12 Indicators for Multi-level Categorical Variables

library(palmerpenguins) # for the data
library(ggplot2) # for the plot

To show case how to work with categorical variables with 3 or more levels, we will investigate the relationship between Flipper Length and Body Mass for three species of penguins: Adelie, Chinstrap, and Gentoo.

  1. Start by loading the data
data(penguins)
  1. Make a scatterplot of Flipper Length (y) vs Body Mass (x) colored by species.
ggplot(data = penguins, aes(x = body_mass_g, y = flipper_length_mm, color = species)) +
  geom_point() +
  geom_smooth(method = "lm", se = FALSE)
  1. Create indicator variables to indicate each species.
penguins$Ind_Adelie = ifelse(penguins$species == "Adelie", 1, 0)
penguins$Ind_Chinstrap = ifelse(penguins$species == "Chinstrap", 1, 0)
penguins$Ind_Gentoo = ifelse(penguins$species == "Gentoo", 1, 0)
  1. Propose a model that allows for different intercepts for each of the three species, but a common slope. Explain why we only need 2 of the 3 indicator variables.

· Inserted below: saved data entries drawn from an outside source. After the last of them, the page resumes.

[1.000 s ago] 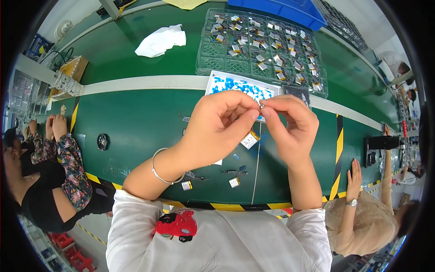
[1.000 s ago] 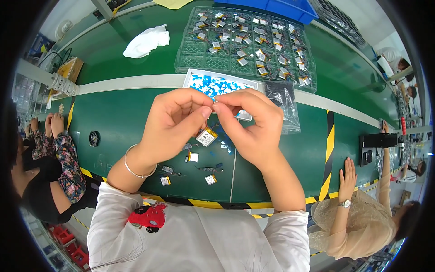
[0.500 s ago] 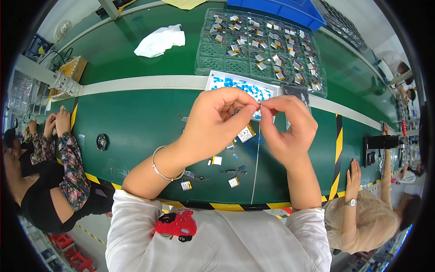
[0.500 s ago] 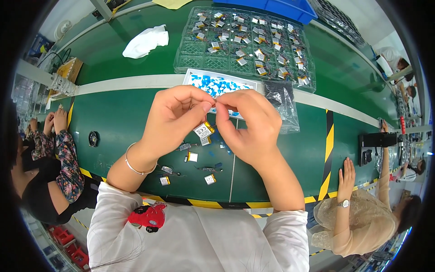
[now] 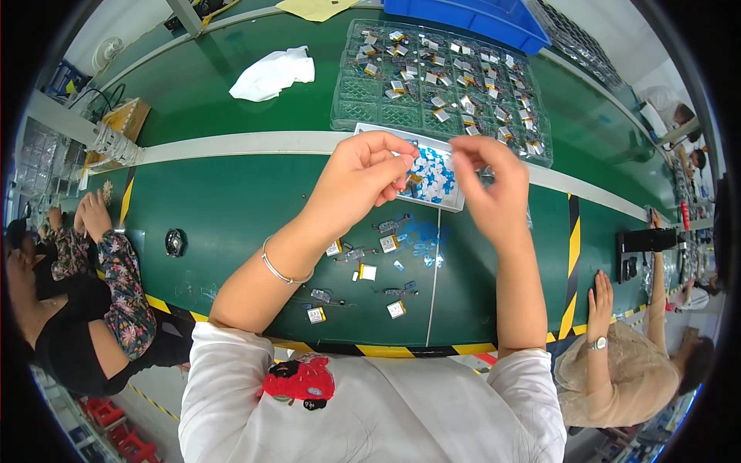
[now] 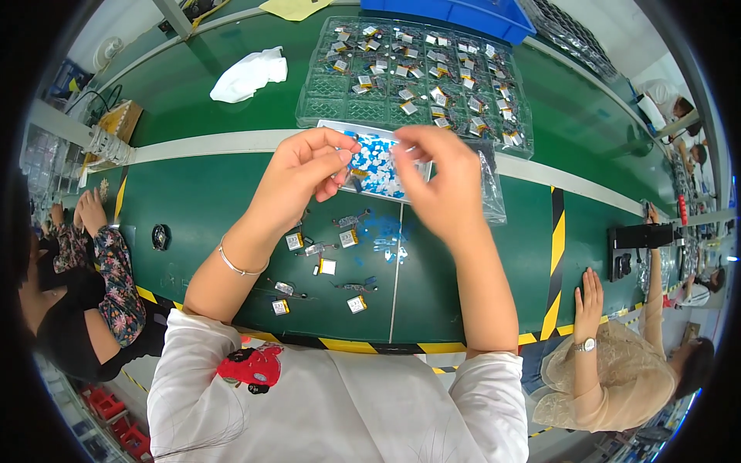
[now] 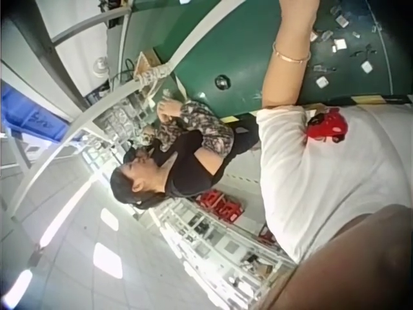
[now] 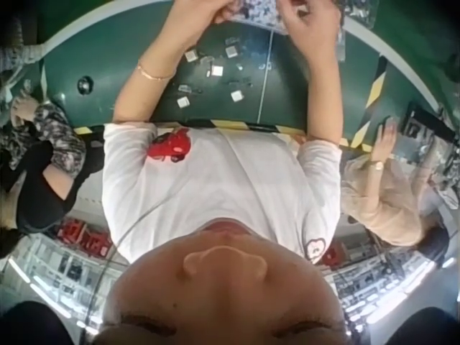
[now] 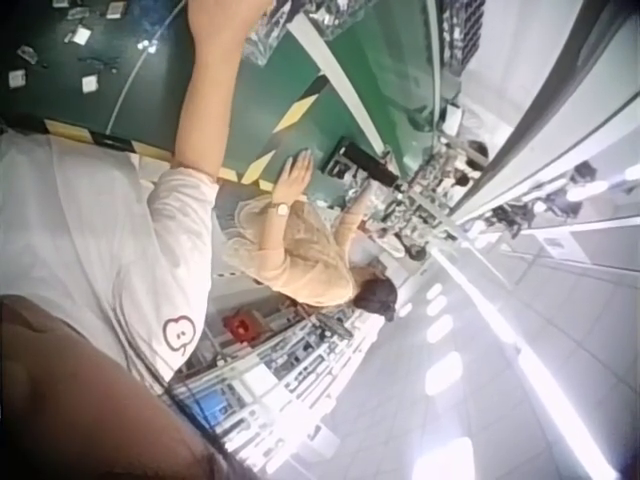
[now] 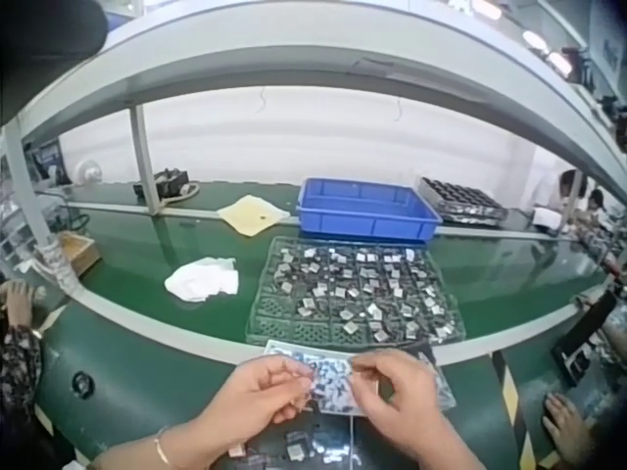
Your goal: The person assembles small electronic components by hand, connecting wires to circuit boards and plastic housings at a production workbench.
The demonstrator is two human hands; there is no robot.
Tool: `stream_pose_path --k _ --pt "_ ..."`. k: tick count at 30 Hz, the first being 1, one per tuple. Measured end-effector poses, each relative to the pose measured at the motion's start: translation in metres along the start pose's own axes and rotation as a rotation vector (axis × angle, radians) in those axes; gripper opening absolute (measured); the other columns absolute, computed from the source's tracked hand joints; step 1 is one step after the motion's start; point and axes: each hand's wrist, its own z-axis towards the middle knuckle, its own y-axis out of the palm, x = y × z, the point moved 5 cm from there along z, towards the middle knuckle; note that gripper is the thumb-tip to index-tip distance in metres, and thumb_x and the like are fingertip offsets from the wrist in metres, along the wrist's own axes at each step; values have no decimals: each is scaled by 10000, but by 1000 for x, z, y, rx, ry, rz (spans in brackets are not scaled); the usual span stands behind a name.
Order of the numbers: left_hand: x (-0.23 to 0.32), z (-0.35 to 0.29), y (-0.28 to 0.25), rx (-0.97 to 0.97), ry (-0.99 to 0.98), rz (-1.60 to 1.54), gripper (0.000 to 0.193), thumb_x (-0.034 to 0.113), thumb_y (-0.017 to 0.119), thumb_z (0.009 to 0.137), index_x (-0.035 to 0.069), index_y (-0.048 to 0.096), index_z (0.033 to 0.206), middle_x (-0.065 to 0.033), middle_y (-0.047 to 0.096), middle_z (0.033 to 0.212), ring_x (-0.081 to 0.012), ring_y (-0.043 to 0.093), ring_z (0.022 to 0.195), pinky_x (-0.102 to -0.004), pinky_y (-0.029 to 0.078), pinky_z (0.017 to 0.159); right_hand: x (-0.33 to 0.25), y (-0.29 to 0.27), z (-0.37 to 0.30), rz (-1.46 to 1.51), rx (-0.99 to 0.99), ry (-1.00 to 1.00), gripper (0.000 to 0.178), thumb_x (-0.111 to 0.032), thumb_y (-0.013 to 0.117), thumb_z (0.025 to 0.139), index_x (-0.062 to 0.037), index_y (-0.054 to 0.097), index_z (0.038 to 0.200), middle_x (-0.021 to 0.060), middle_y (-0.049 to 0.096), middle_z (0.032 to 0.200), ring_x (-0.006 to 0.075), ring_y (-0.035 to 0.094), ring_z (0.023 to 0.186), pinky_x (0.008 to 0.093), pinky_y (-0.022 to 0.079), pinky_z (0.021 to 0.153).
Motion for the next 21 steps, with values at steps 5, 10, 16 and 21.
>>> stream_pose_path --k 5,10,16,21 --pt "-3 -4 6 0 63 -176 320 124 535 894 23 435 1181 -83 621 788 -98 579 658 -216 451 552 -38 26 -17 -11 -133 -164 323 -53 742 691 -3 629 989 101 659 905 164 638 807 274 505 711" --pt "14 -46 2 38 167 -14 399 179 562 897 28 416 1236 -103 639 816 -102 591 697 -239 472 613 -23 33 -22 197 -141 -37 194 -17 667 763 2 625 952 105 657 914 154 631 828 280 501 711" --pt "34 -111 -141 730 223 1078 216 201 606 850 23 637 968 -126 661 811 -195 630 733 -304 482 672 4 3 -12 545 47 174 95 -3 566 843 18 568 936 111 646 876 151 613 829 264 476 734" --pt "-1 -182 -262 1063 -44 1859 247 201 572 854 29 634 1019 -181 631 898 -330 610 863 -379 474 751 -2 -21 -4 589 143 167 103 2 569 843 9 553 945 116 649 815 155 628 796 266 482 739"
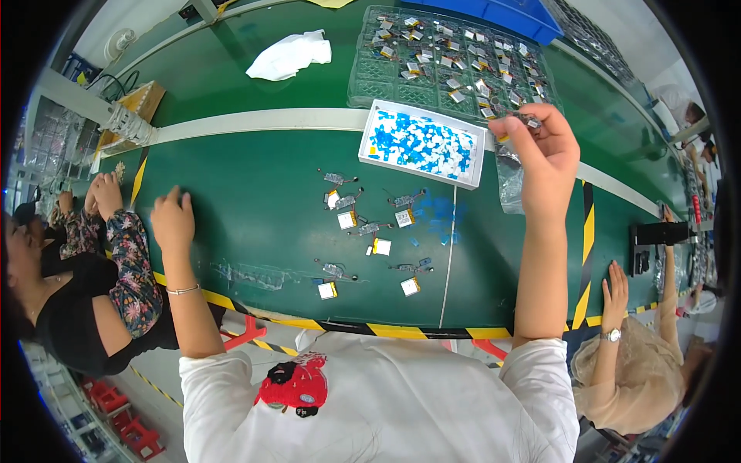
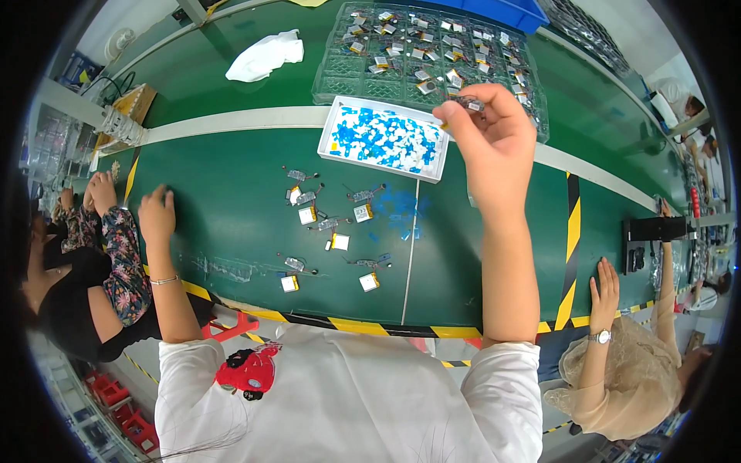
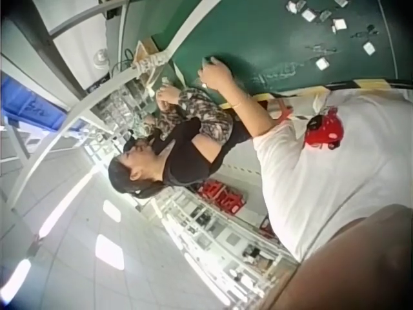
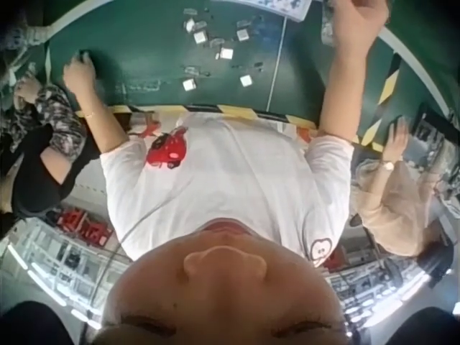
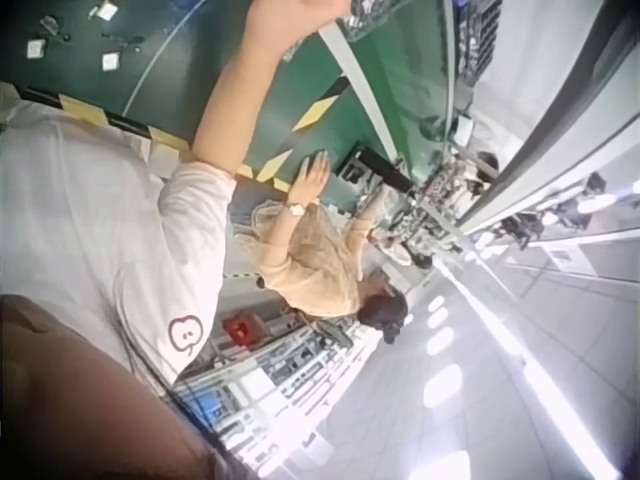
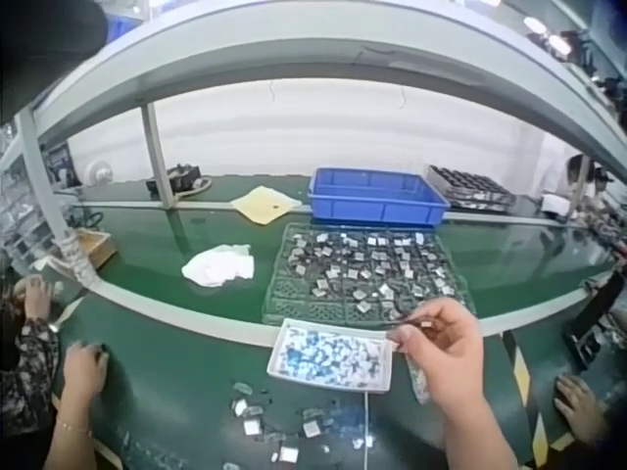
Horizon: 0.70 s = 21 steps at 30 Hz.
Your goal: The person assembles small electronic components by hand, connecting wires to circuit boards and plastic housings at a production workbench.
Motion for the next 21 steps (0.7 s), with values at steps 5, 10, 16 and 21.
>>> stream_pose_path --k 5,10,16,21 --pt "15 -12 1 -107 -9 -331 231 120 636 791 32 638 1005 -148 638 862 -278 622 809 -354 482 725 -3 0 -5 -18 -6 -15 146 -4 605 824 16 567 963 84 634 787 139 629 765 247 484 713" --pt "84 -8 8 -284 -42 -906 218 85 695 750 -4 645 943 -73 649 764 -131 602 684 -264 477 625 -13 16 -16 -64 -59 -120 130 13 622 806 26 607 935 54 613 829 109 600 755 223 471 672" --pt "216 -5 -34 -972 -234 -1978 259 23 510 838 -9 579 1086 -53 587 977 -128 538 912 -246 439 787 -38 29 -31 -225 -90 -154 125 42 618 790 30 608 914 51 612 846 86 579 751 193 467 639" --pt "290 -2 -107 -895 150 -2097 360 -111 579 738 -37 534 1088 -84 611 956 -136 597 853 -242 480 787 -54 29 -38 -348 -94 -181 147 74 627 761 35 618 902 65 622 885 93 595 767 193 481 631"
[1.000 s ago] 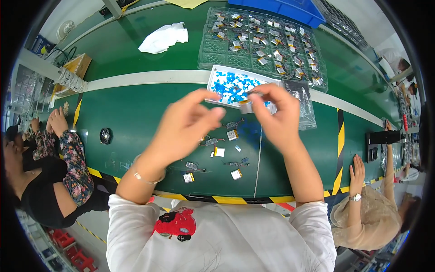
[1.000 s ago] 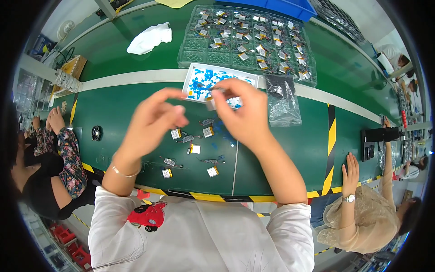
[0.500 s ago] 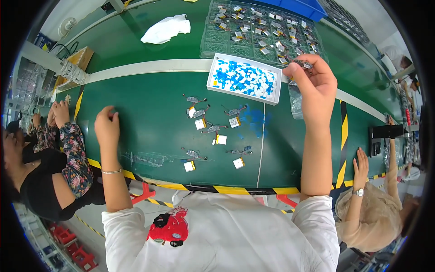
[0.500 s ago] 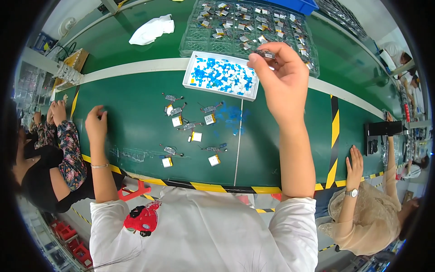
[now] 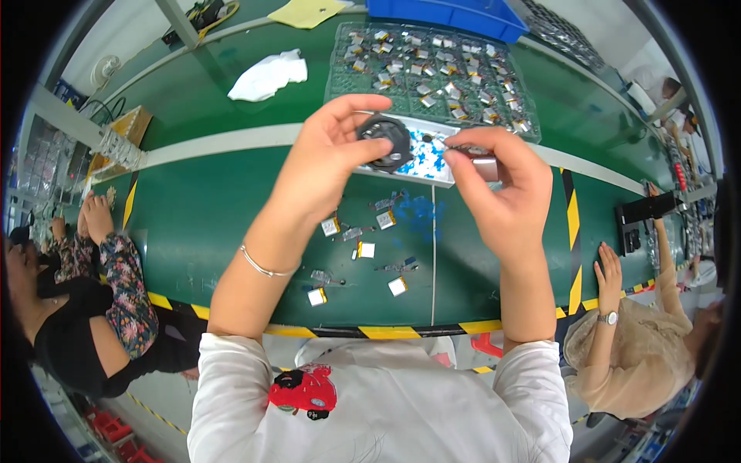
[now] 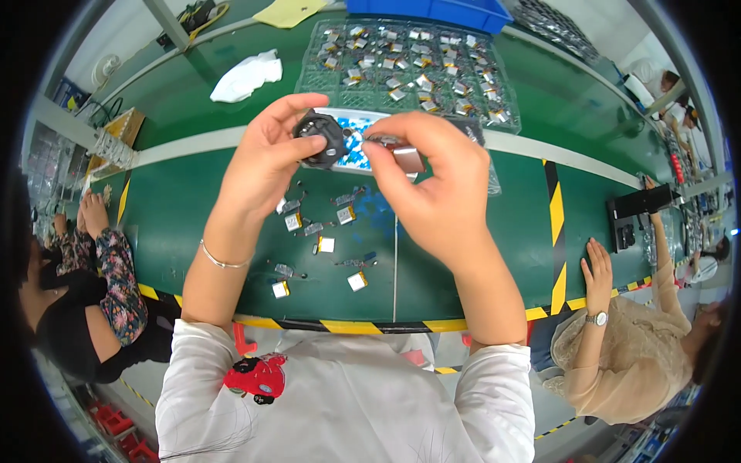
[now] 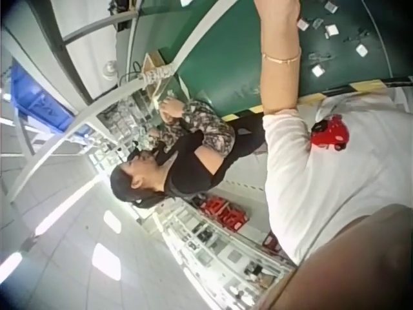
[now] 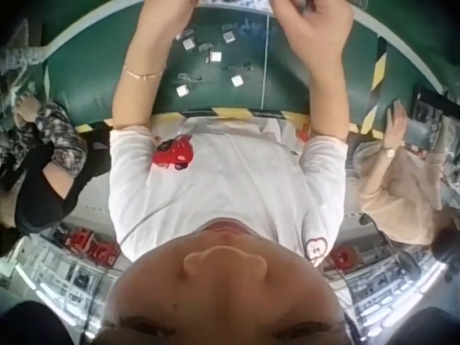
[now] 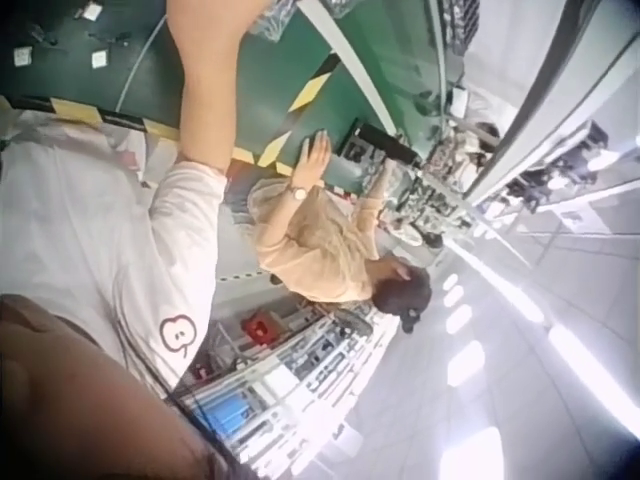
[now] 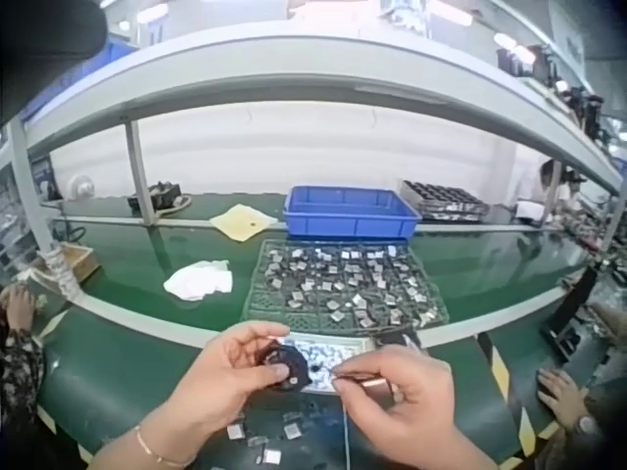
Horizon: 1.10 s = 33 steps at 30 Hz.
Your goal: The person assembles small electronic components by hand, connecting wires to circuit boards and plastic housings at a production workbench.
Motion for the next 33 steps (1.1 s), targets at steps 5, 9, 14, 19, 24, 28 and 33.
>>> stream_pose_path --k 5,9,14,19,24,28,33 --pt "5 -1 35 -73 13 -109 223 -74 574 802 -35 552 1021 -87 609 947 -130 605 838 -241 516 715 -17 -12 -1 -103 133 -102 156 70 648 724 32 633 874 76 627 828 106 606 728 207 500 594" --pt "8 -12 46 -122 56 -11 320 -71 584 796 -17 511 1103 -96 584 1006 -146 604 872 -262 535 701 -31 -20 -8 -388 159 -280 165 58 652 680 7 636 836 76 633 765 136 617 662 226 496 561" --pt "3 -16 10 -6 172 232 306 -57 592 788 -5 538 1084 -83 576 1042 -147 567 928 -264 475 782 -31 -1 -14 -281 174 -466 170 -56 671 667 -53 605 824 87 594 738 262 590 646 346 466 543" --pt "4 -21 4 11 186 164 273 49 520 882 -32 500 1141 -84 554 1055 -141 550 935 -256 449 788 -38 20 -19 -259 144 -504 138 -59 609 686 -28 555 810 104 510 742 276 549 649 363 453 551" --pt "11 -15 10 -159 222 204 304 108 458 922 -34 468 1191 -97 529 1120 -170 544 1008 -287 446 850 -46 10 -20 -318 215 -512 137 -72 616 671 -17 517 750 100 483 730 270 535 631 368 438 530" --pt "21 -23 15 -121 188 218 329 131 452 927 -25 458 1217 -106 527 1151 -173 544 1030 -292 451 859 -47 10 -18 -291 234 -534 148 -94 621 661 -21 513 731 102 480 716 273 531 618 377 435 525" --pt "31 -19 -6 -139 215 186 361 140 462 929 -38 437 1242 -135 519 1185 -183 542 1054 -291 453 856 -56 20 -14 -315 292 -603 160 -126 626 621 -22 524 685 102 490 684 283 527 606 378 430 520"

  2. Propose a model that allows for completely different lines (i.e., different intercepts and different slopes).

  3. Fit the model from #4 and #5 in R.

mod4 <- lm(flipper_length_mm ~ body_mass_g +  Ind_Adelie + Ind_Chinstrap,
           data = penguins)
summary(mod4)
mod5 <- lm(flipper_length_mm ~ body_mass_g +  Ind_Adelie + Ind_Chinstrap +
           body_mass_g*Ind_Adelie +
           body_mass_g*Ind_Chinstrap
           ,data = penguins)
summary(mod5)
  1. How far apart are the estimated intercepts between the two species for which you used the indicator variables? Use Model #4
summary(mod4)
  1. Suppose we wish to determine if the model from #5 is better than the model from #4. Propose two metrics that could be use.
summary(mod4)
summary(mod5)
  1. Suppose we wish to determine if there is statistical significant evidence that model #5 is better than model #4. Write out the null and alternative hypotheses that would allow to do this in a single test. (Note: The rest of this test, called a Nested F-Test, will be covered after break.)

Preview for Nested F - Test Compare SSModel5 to SSModel4

source("~/rstudioshared/IRamler/scripts/slunova.R")

slunova(mod5)
print('------------------')
slunova(mod4)
model_shortcut <- lm(flipper_length_mm ~ body_mass_g*species,
                     data = penguins)
summary(model_shortcut)